The best security configuration file for domains on the server!
Jan 10, 2026
167 views
I will walk you through the best htaccess code to protect the domain from attacks, prevent browsing sensitive files and folders, and allow certain specific settings.
In the FilesMatch line, you can specify your important files in order to protect them.
RewriteEngine On
Options -Indexes
<FilesMatch "\.(php|html|css|js|png|jpg|jpeg|gif|webp|svg|json)$">
Require all granted
</FilesMatch>
<FilesMatch "(\.env|\.htaccess|config\.php|db_credentials\.php|process_order\.php)$">
Require all denied
</FilesMatch>
<IfModule mod_deflate.c>
AddOutputFilterByType DEFLATE text/plain text/html text/xml text/css application/xml application/xhtml+xml application/rss+xml application/javascript application/x-javascript
</IfModule>
<IfModule mod_headers.c>
Header always set X-Content-Type-Options "nosniff"

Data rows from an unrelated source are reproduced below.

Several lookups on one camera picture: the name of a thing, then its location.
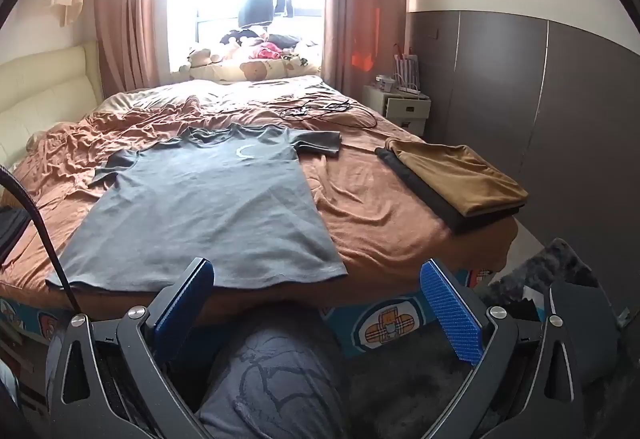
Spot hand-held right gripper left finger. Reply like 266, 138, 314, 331
47, 258, 216, 439

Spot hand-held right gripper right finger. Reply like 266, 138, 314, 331
419, 260, 623, 439

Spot grey t-shirt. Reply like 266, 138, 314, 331
45, 123, 349, 294

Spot dark hanging clothes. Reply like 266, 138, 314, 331
237, 0, 296, 27

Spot cartoon-print bed sheet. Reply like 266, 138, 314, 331
0, 264, 501, 360

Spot dark shaggy rug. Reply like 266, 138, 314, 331
345, 239, 640, 439

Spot person's leg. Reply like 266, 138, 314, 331
195, 304, 351, 439

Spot folded black garment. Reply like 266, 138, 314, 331
375, 146, 526, 235

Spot brown blanket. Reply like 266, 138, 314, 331
0, 89, 518, 320

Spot folded tan garment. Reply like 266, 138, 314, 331
385, 138, 529, 217

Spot black cloth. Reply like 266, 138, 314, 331
0, 206, 31, 265

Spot white nightstand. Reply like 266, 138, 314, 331
362, 84, 432, 134

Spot bear-print pillow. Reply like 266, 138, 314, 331
192, 56, 321, 82

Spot cream padded headboard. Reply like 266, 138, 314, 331
0, 41, 106, 170

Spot black and white plush toy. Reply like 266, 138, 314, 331
220, 30, 266, 47

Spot thick black gripper cable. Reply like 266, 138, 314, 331
0, 166, 83, 317

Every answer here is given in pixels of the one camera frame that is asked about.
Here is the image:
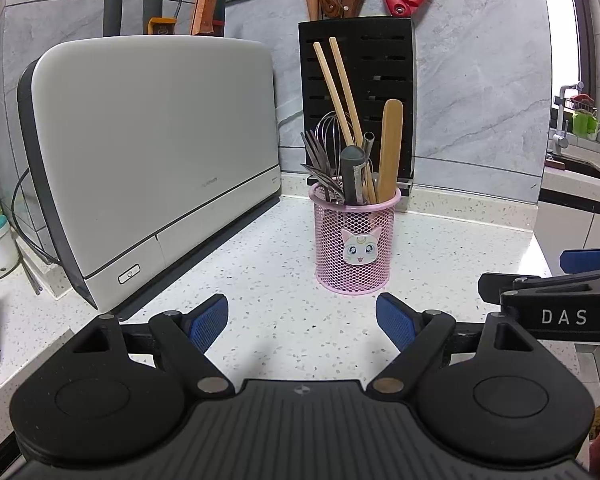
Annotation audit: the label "white knife sterilizer appliance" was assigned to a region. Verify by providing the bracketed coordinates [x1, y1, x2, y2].
[16, 36, 282, 311]

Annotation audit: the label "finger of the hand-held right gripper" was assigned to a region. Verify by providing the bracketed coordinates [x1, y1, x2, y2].
[479, 265, 600, 306]
[560, 245, 600, 272]

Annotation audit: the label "metal whisk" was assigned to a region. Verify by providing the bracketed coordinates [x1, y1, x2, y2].
[314, 112, 357, 183]

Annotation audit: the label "pink mesh utensil holder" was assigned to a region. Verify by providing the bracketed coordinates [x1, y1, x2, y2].
[308, 181, 402, 294]

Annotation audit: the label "metal rods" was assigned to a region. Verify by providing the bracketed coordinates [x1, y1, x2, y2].
[19, 249, 44, 297]

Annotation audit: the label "bent metal straw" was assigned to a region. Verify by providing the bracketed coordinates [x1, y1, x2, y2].
[362, 131, 377, 203]

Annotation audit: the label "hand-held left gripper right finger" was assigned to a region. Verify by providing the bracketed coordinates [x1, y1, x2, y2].
[367, 292, 536, 396]

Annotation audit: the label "green cup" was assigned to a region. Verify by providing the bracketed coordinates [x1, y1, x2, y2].
[572, 111, 600, 141]

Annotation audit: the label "green-tipped grey handled knife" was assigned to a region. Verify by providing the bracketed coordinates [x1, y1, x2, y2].
[103, 0, 125, 37]

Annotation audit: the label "wooden handled cleaver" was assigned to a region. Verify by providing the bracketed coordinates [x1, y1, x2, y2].
[189, 0, 224, 37]

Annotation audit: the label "light wooden spatula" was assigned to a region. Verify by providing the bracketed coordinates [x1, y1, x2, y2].
[377, 99, 405, 205]

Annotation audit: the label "metal faucet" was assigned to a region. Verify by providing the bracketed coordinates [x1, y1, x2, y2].
[552, 84, 586, 149]

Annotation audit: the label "black knife block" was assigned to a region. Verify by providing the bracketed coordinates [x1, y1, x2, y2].
[298, 17, 415, 197]

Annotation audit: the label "kitchen sink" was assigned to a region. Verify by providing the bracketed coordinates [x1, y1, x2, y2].
[547, 152, 600, 184]

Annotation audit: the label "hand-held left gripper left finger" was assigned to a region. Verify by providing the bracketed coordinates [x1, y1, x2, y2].
[75, 293, 234, 396]

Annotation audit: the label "orange-tipped grey handled knife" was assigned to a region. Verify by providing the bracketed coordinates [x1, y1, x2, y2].
[142, 0, 164, 35]

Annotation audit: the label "white base cabinet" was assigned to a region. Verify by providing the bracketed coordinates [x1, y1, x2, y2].
[536, 195, 600, 277]

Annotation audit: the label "black power cable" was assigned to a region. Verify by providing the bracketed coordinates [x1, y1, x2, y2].
[10, 166, 62, 267]

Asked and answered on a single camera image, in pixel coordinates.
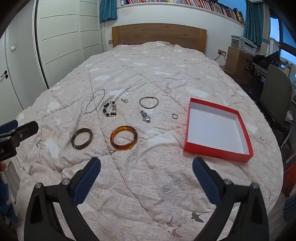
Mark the wall power outlet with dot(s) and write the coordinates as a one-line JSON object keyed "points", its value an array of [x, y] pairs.
{"points": [[221, 52]]}

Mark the white door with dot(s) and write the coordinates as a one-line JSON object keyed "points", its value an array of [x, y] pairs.
{"points": [[11, 88]]}

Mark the orange container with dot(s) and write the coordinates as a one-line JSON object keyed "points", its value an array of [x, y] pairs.
{"points": [[290, 180]]}

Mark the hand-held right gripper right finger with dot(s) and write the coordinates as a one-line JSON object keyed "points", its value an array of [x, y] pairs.
{"points": [[203, 176]]}

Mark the teal curtain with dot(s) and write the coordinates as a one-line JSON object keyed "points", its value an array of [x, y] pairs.
{"points": [[254, 23], [108, 10]]}

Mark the silver metal wristwatch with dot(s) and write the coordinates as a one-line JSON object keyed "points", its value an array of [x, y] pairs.
{"points": [[146, 119]]}

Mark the wall light switch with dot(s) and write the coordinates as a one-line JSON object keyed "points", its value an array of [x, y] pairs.
{"points": [[13, 47]]}

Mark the amber resin bangle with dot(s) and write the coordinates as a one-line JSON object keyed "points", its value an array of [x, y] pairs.
{"points": [[122, 147]]}

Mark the row of books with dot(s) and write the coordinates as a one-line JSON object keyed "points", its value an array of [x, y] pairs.
{"points": [[196, 4]]}

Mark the twisted silver hoop bangle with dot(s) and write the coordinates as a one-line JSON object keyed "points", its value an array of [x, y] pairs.
{"points": [[162, 97], [126, 93]]}

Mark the black bag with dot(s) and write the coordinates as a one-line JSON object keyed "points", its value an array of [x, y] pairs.
{"points": [[268, 59]]}

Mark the brown cardboard box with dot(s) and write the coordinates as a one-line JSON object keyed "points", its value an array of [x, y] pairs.
{"points": [[237, 61]]}

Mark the white printer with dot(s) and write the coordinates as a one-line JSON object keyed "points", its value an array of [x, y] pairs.
{"points": [[247, 45]]}

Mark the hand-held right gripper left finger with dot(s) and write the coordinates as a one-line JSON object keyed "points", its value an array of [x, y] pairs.
{"points": [[92, 172]]}

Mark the dark brown bangle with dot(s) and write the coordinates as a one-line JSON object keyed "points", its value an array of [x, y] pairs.
{"points": [[81, 147]]}

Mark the red shallow cardboard box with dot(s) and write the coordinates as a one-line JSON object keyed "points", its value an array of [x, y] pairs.
{"points": [[217, 129]]}

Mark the grey office chair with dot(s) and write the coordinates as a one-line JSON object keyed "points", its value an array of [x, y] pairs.
{"points": [[275, 92]]}

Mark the window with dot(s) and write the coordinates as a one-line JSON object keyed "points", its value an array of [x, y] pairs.
{"points": [[275, 30]]}

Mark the plain silver bangle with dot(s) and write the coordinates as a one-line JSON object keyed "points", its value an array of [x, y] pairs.
{"points": [[148, 107]]}

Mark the beige bird print blanket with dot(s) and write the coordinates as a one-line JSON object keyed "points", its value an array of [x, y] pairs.
{"points": [[150, 69]]}

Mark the white wardrobe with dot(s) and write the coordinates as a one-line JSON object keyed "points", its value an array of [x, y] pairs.
{"points": [[64, 34]]}

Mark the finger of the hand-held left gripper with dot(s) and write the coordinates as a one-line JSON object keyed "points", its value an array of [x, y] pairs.
{"points": [[26, 130], [8, 127]]}

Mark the wooden headboard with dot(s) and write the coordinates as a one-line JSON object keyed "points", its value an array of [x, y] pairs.
{"points": [[157, 33]]}

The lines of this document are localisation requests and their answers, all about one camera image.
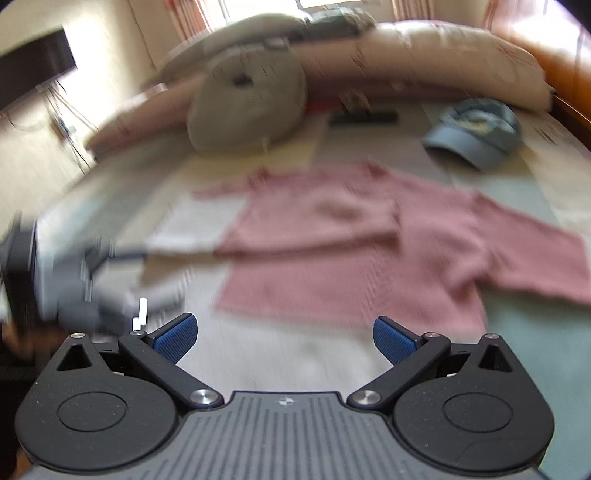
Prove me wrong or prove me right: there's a black wall cable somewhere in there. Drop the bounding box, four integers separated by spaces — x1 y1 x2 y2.
46 80 93 174

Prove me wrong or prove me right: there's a black wall television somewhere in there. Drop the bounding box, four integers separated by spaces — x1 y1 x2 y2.
0 28 75 112

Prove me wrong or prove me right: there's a black phone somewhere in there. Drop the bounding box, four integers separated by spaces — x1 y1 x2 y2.
329 111 399 125

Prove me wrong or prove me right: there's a grey cat-face cushion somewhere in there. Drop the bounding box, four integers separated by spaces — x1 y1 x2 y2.
186 46 308 154

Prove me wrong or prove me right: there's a wooden bed headboard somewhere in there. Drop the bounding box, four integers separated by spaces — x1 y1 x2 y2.
489 0 591 153

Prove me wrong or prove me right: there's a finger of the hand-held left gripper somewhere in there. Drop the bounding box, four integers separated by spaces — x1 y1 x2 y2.
92 247 151 266
115 284 185 312

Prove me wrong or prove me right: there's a folded floral quilt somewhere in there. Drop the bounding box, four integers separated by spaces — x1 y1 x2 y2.
85 21 555 160

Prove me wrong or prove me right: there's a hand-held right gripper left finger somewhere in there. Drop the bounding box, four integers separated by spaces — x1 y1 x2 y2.
55 313 222 412

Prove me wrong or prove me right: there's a grey patterned pillow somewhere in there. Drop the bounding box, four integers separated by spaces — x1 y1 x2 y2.
143 14 315 88

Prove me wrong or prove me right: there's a window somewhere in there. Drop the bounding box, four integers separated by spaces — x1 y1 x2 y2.
217 0 398 14

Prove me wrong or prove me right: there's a pink and white sweater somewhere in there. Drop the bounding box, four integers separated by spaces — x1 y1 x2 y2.
139 159 589 330

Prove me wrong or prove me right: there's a grey-green folded garment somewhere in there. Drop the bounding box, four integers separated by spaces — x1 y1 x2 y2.
307 7 377 35

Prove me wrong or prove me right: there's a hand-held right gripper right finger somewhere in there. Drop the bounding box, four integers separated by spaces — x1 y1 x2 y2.
346 318 529 409

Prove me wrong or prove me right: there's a blue baseball cap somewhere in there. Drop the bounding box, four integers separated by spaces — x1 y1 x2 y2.
422 98 522 172

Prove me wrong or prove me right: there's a pink patterned curtain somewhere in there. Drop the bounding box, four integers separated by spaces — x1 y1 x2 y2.
166 0 227 38
390 0 437 21

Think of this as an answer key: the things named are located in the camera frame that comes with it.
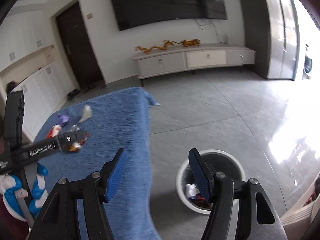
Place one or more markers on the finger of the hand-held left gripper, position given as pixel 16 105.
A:
pixel 72 137

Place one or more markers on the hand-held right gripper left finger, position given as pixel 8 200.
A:
pixel 116 177

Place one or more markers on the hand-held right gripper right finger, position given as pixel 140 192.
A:
pixel 200 177

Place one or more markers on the silver foil wrapper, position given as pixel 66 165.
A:
pixel 191 189

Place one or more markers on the dark red wrapper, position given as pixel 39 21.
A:
pixel 200 200

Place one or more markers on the white round trash can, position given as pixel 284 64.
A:
pixel 232 165

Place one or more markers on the person's left forearm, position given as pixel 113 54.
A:
pixel 7 226

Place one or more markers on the person's left hand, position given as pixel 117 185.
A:
pixel 10 187

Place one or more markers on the white red printed wrapper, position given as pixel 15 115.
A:
pixel 53 131

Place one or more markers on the purple wrapper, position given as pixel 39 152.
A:
pixel 63 119

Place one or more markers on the clear plastic wrapper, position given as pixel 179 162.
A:
pixel 86 113

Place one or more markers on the black bag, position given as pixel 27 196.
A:
pixel 11 87

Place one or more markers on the pair of dark shoes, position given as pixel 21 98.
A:
pixel 73 93
pixel 91 86

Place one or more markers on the blue towel covered table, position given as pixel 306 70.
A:
pixel 120 125

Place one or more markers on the dark brown door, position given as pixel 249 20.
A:
pixel 77 45

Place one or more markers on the beige ribbed furniture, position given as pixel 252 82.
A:
pixel 296 215

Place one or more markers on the white television stand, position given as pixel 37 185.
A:
pixel 190 60

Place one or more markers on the golden dragon figurine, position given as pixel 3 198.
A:
pixel 155 48

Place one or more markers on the golden tiger figurine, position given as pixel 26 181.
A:
pixel 190 43

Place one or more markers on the white router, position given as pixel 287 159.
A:
pixel 227 38

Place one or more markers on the white washing machine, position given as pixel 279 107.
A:
pixel 307 63

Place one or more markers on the grey refrigerator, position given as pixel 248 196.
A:
pixel 275 30

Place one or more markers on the white wall cabinet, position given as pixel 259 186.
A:
pixel 42 85

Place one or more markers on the beige light switch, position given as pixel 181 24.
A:
pixel 90 16

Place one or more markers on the black wall television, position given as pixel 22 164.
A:
pixel 167 2

Header always set X-Frame-Options "SAMEORIGIN"
Header always set X-XSS-Protection "1; mode=block"
Header always set Referrer-Policy "strict-origin-when-cross-origin"
</IfModule>
In the FilesMatch line, you can specify your important files in order to protect them.
Replies (11)
123
test4
45
657567
--088
Edited by Saleh
•
Feb 12, 2026
at 22:24
685
thx!
thx!
99
3234099
Edited by king
•
Feb 24, 2026
at 02:47
Page 1 of 2
Prev
Next
Join the Conversation
You must be logged in to post a reply and participate.